Stamp duty is a government tax that's imposed when you buy property. In some states or territories, it's called 'conveyancing duty', 'transfer of land duty', 'property transfer duty' or 'transfer duty'.
For many first home buyers, the cost of stamp duty can come as a bit of a shock. Depending on where you buy and the value of the property, it could add tens of thousands of dollars to the cost of the home.
In some states and territories stamp duty exemptions and concessions are available for eligible first home buyers. Just be aware that each state and territory in Australia has its own rules for calculating stamp duty – and some are more complex than others.
It can be hard to keep track of the latest exemptions and concessions available to first home buyers as the rules can change. Even though the goal posts shift from time to time, you still need to understand the costs of stamp duty before you purchase your property. By being prepared, you can factor stamp duty into your budget, so it won’t be as much of a surprise when you settle.
How much stamp duty might you need to pay?
How long is a piece of string? There is no fixed answer to this question.
Stamp duty is calculated using a sliding scale – generally, the cheaper the property, the less stamp duty you’ll pay. But there are other variables that may have an impact on the amount of stamp duty you could have to pay, too.
Some variables may include:
- Where you live – each state and territory has its own rules for calculating stamp duty.
- Property value – as the purchase price increases, so too will the stamp duty.
- First home buyers – in many cases, there are concessions or exceptions for eligible first home buyers, however property purchase price thresholds may apply.

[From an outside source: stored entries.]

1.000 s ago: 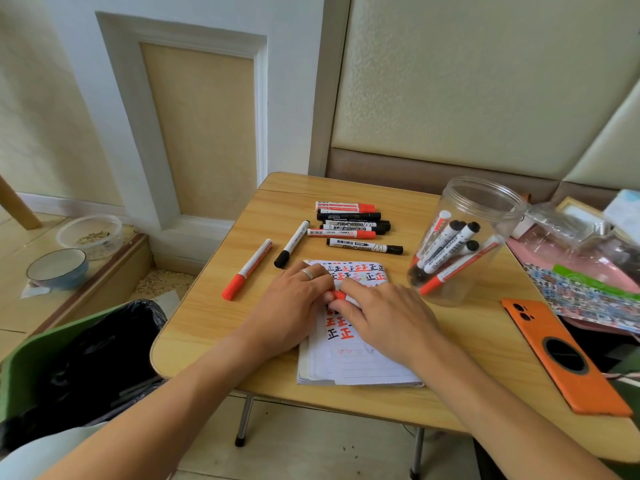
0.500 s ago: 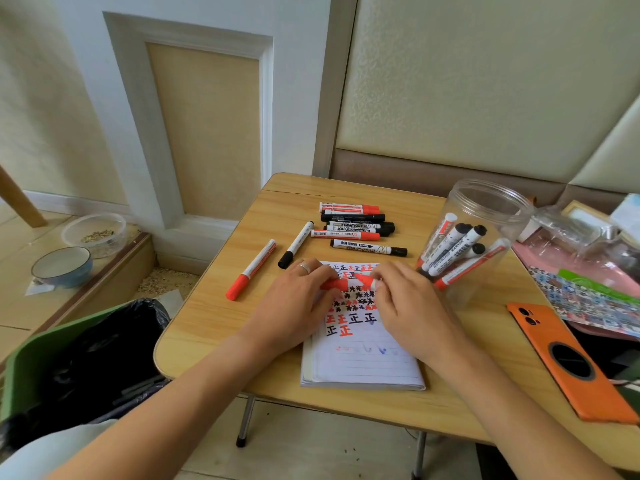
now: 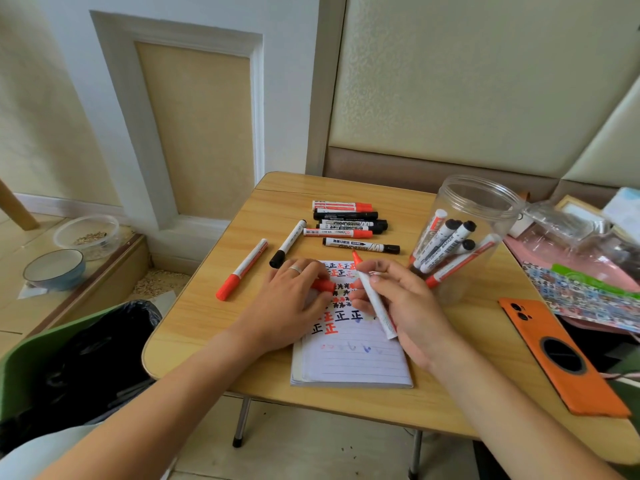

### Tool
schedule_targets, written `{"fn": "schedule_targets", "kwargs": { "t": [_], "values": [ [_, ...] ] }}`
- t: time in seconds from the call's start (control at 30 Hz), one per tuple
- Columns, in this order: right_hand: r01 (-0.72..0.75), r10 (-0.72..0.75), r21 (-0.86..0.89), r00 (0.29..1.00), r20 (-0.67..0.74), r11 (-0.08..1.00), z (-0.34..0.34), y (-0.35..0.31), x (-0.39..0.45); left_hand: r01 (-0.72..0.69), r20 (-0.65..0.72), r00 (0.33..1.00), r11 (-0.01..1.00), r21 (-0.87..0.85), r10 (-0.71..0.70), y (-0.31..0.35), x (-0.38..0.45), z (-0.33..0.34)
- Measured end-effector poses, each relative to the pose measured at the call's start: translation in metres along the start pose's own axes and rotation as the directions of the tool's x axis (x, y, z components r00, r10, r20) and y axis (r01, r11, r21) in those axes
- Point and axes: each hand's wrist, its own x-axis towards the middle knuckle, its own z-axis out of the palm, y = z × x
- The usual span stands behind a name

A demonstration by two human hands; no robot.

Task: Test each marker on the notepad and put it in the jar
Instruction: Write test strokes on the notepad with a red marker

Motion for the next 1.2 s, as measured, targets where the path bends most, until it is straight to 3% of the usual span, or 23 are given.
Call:
{"fn": "schedule_targets", "kwargs": {
  "t": [0.23,0.53,0.93,1.2],
  "values": [
    [-0.032,0.013,0.254,0.997,0.076,0.967,-0.006,-0.004,0.001,-0.021,0.119,0.993,0.999,0.037,0.017,0.0,-0.002,-0.007],
    [0.135,-0.121,-0.205,0.989,0.08,0.969,-0.003,0.0,-0.012,-0.073,0.226,0.972,0.997,0.036,0.063,-0.006,-0.008,-0.014],
    [0.075,-0.048,-0.366,0.995,0.083,0.928,-0.002,0.004,-0.016,-0.122,0.244,0.965,0.987,0.107,0.093,-0.007,-0.012,-0.012],
    [0.061,-0.026,-0.378,0.995,0.097,0.924,-0.001,0.001,-0.019,-0.107,0.25,0.965,0.989,0.106,0.077,-0.007,-0.011,-0.011]
  ]
}}
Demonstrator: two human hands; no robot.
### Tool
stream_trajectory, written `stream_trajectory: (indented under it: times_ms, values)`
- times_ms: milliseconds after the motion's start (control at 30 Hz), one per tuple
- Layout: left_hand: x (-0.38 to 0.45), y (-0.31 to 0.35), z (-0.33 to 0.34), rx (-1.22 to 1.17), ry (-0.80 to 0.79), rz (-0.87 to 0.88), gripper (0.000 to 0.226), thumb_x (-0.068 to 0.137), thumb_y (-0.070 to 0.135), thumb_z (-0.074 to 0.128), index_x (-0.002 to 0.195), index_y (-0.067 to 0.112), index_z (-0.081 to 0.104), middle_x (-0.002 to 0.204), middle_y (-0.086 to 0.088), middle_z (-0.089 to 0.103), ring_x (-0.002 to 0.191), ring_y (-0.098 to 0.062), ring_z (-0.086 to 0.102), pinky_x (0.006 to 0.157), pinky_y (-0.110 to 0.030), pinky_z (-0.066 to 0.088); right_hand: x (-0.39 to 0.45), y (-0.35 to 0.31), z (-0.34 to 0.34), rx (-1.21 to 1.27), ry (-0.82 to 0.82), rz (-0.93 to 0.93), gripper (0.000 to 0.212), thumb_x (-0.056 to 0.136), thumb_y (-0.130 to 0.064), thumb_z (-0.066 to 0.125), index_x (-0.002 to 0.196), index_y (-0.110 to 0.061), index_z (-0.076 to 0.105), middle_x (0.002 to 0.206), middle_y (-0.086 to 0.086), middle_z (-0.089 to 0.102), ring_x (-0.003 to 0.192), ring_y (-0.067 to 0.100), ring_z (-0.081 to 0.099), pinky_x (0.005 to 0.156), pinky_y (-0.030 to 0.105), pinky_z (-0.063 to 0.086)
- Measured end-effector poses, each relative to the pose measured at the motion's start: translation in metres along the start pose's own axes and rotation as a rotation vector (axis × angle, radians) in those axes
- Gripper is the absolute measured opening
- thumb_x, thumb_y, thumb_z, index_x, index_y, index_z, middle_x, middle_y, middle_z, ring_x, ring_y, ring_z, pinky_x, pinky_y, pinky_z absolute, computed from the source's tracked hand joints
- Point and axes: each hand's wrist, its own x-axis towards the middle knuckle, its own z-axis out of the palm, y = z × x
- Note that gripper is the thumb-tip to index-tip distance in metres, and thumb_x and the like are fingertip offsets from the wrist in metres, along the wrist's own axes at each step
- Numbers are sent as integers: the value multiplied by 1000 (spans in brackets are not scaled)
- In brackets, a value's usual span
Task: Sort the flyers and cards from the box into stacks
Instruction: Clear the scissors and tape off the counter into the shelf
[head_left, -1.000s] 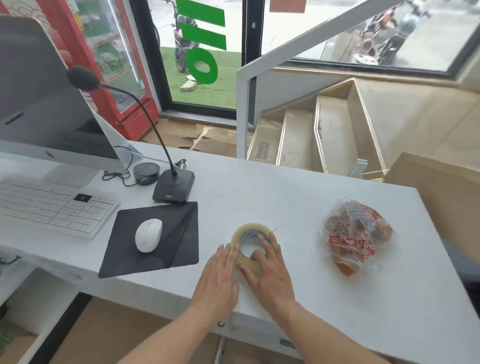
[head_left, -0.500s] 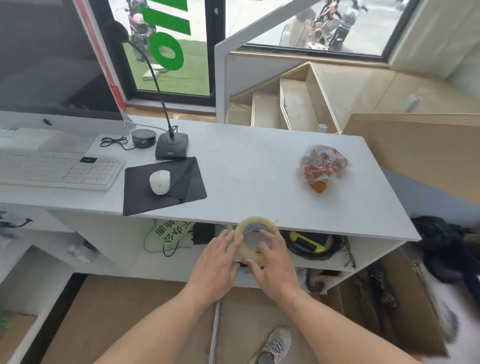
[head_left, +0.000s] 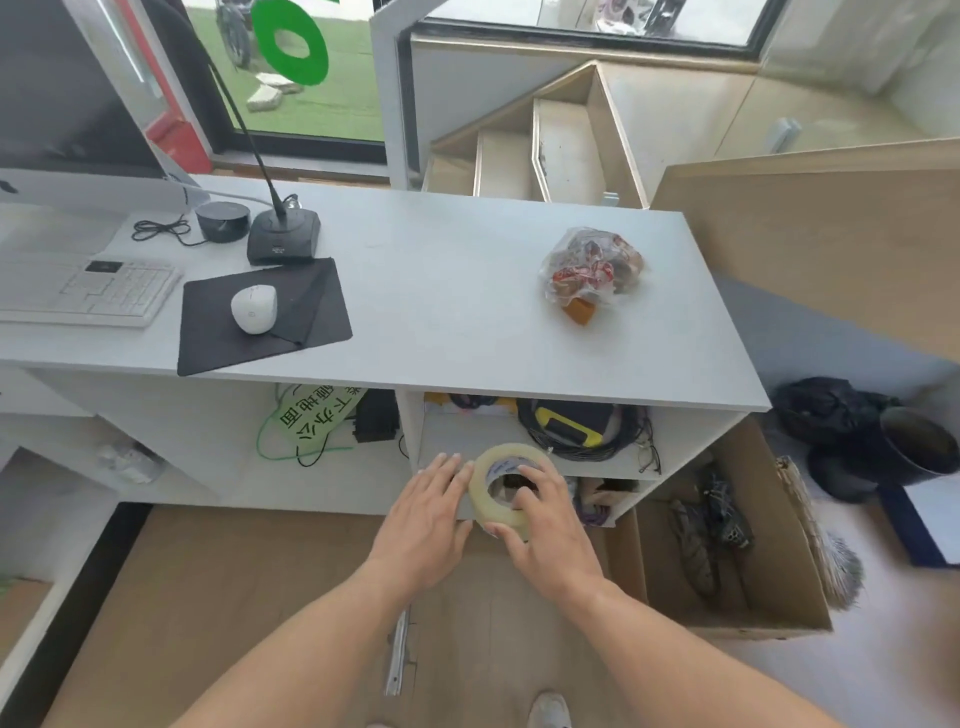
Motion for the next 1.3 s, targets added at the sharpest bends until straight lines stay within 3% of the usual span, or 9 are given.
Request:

- Investment vs principal place of residence – you may get a concession if the house you buy is your principal place of residence, instead of an investment property.
Given all these variables, calculating stamp duty can be complex. To get an idea of what you’ll need to pay, you should find out the rules that apply in your state or territory.
Stamp duty in your state or territory
Each state or territory government provides online guidance to help you calculate stamp duty and any concessions and exemptions that may apply. Some state or territory governments also have online calculators to help you estimate the amount of stamp duty you may have to pay.
To get the latest information, choose your location:
How can you pay stamp duty?
You generally have to pay stamp duty upfront on settlement of a property, although payment requirements differ from state to state.
Usually, you can pay the stamp duty via direct deposit, bank transfer, cheque or credit card. Often, the conveyancer or lender will organise it on your behalf, however you will need to check this.
To sum up
- Stamp duty is also called transfer of land duty.
- There are many variables that affect how much stamp duty you may have to pay.
- An online stamp duty calculator can give you an estimate of how much you may have to pay.
- Each state and territory has its own rules when it comes to stamp duty.